**Required action**:
From the first line to the last, set down the data exactly as given.

═══ Supplied material

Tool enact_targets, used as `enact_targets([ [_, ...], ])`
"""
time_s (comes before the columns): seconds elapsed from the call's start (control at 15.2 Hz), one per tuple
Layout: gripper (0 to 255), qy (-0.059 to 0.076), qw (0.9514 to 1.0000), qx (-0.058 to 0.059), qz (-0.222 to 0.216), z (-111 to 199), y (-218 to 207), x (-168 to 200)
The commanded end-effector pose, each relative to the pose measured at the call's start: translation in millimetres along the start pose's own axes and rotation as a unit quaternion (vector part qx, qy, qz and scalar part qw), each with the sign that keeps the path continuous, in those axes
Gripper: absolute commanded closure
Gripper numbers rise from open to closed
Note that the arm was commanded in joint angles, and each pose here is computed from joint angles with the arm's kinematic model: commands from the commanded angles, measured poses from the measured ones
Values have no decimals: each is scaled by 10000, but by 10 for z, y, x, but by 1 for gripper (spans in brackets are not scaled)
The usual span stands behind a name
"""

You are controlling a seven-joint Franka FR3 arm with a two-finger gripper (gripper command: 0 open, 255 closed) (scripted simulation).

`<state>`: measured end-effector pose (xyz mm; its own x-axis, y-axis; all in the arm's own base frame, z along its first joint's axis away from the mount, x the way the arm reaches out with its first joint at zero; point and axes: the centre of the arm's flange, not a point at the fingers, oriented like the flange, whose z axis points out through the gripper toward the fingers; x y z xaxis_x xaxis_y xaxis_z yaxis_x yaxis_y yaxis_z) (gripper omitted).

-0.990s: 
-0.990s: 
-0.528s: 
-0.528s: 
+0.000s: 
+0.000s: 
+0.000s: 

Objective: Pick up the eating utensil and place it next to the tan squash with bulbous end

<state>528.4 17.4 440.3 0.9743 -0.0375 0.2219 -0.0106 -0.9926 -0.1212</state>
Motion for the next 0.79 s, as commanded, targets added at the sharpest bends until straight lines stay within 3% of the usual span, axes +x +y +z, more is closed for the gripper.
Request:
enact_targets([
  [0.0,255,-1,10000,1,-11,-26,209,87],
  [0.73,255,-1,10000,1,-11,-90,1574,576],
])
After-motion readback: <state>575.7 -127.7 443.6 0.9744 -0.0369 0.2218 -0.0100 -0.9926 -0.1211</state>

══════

**The answer**:
Tool enact_targets, used as `enact_targets([ [_, ...], ])`
"""
time_s (comes before the columns): seconds elapsed from the call's start (control at 15.2 Hz), one per tuple
Layout: gripper (0 to 255), qy (-0.059 to 0.076), qw (0.9514 to 1.0000), qx (-0.058 to 0.059), qz (-0.222 to 0.216), z (-111 to 199), y (-218 to 207), x (-168 to 200)
The commanded end-effector pose, each relative to the pose measured at the call's start: translation in millimetres along the start pose's own axes and rotation as a unit quaternion (vector part qx, qy, qz and scalar part qw), each with the sign that keeps the path continuous, in those axes
Gripper: absolute commanded closure
Gripper numbers rise from open to closed
Note that the arm was commanded in joint angles, and each pose here is computed from joint angles with the arm's kinematic model: commands from the commanded angles, measured poses from the measured ones
Values have no decimals: each is scaled by 10000, but by 10 for z, y, x, but by 1 for gripper (spans in brackets are not scaled)
The usual span stands behind a name
"""

You are controlling a seven-joint Franka FR3 arm with a two-finger gripper (gripper command: 0 open, 255 closed) (scripted simulation).

`<state>`: measured end-effector pose (xyz mm; its own x-axis, y-axis; all in the arm's own base frame, z along its first joint's axis away from the mount, x the way the arm reaches out with its first joint at zero; point and axes: the centre of the arm's flange, not a point at the fingers, oriented like the flange, whose z axis points out through the gripper toward the fingers; x y z xaxis_x xaxis_y xaxis_z yaxis_x yaxis_y yaxis_z) (gripper omitted).

-0.990s: 
-0.990s: 
-0.528s: 
-0.528s: 
+0.000s: 
+0.000s: 
+0.000s: 

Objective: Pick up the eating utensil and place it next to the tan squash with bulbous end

<state>528.4 17.4 440.3 0.9743 -0.0375 0.2219 -0.0106 -0.9926 -0.1212</state>
Motion for the next 0.79 s, as commanded, targets added at the sharpest bends until straight lines stay within 3% of the usual span, axes +x +y +z, more is closed for the gripper.
Request:
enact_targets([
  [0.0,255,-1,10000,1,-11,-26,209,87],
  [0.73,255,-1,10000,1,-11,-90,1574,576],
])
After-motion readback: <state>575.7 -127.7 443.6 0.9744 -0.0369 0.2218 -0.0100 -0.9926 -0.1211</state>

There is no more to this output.